チェック・ポイント、AI時代に向け3社を戦略的買収

サイバーセキュリティ大手のチェック・ポイント・ソフトウェア・テクノロジーズ(NASDAQ: CHKP)は、AI時代に対応したセキュリティ強化を目的に、Cyclops、Cyata、Rotateの3社を戦略的に買収すると発表した。

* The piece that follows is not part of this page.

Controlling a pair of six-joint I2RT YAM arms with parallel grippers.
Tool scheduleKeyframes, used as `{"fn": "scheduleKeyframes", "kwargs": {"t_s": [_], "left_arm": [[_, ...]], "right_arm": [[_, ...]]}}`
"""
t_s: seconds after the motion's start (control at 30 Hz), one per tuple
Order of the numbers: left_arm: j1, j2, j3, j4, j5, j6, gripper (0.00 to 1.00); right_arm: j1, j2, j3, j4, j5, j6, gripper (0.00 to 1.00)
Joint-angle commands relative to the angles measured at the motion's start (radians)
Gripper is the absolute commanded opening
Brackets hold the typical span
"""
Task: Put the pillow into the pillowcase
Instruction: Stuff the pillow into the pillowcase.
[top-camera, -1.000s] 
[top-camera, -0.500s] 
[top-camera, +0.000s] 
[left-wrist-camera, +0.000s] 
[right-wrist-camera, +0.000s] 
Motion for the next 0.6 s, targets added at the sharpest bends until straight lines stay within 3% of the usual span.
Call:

本取り組みは、AIを活用する企業をエンドツーエンドで保護し、安全なAIトランスフォーメーションを実現する包括的戦略の一環となる。


AI時代のセキュリティ戦略:4つの柱

チェック・ポイントは、AI時代のセキュリティを以下の4領域で強化する。

1. ハイブリッドメッシュネットワークセキュリティ

データセンター、ハイブリッドクラウド、拠点、SASEなど分散環境を、AIドリブンかつ防止優先型で統合保護。

2. ワークスペースセキュリティ

デバイス、ブラウザ、メール、SaaS、リモートアクセスなど、人間とAIが関与するデジタルワーク環境を包括的に保護。

3. エクスポージャー管理

攻撃対象領域全体の可視化と、コンテキストに基づくリスク優先順位付けを実現。

4. AIセキュリティ

AIモデル、データ、インフラ、自律型エージェントを含むAIスタック全体を保護。

これらは同社の「オープンガーデンプラットフォーム」を通じて提供され、他ベンダー製品との柔軟な統合も可能としている。


各社買収の狙い

① Cyclops:可視性強化でエクスポージャー管理を高度化

CyclopsはCAASM(サイバー資産攻撃対象領域管理)分野のリーダー。

  • クラウド/オンプレ/IoT/SaaS横断の資産可視化

  • 接続関係や所有者の把握

  • 実際のエクスポージャー特定

これにより、従来の脆弱性件数管理から、ビジネス文脈に基づくリスク評価へと移行可能にする。


② Cyata:AIエージェントのガバナンス強化

Cyataは、自律型AIエージェントの発見・可視化・統制を専門とする企業。

  • AIコパイロットや自律エージェントの挙動把握

  • 潜在リスクの可視化

  • 適切なガードレール適用

AI活用を阻害せずに安全性を確保し、AIライフサイクル全体を保護する。


③ Rotate:MSP経由のワークスペース保護拡大

RotateはMSP向け統合セキュリティ基盤を提供。

  • メール/エンドポイント/クラウド保護の統合

  • MSP経由での迅速導入

  • AI活用環境でのワークスペース保護強化

MSP市場における展開を加速し、大規模環境での一貫したセキュリティ提供を可能にする。


顧客への主なメリット

今回の3件の買収により、チェック・ポイントは以下を実現する。

  • リスク可視性の向上

  • 従来ITとAI技術の統合保護

  • MSP環境への大規模展開

  • AIドリブン攻撃に耐える統合基盤構築


総括

AIは業務と攻撃手法の双方を変革している。
その中でチェック・ポイントは、

「AI活用を前提としたセキュリティ再設計」

を掲げ、予防優先・統合型・AIネイティブな防御基盤の構築を加速させている。

今回の3社買収は、同社のAIセキュリティ戦略を具体化する重要な一手となる。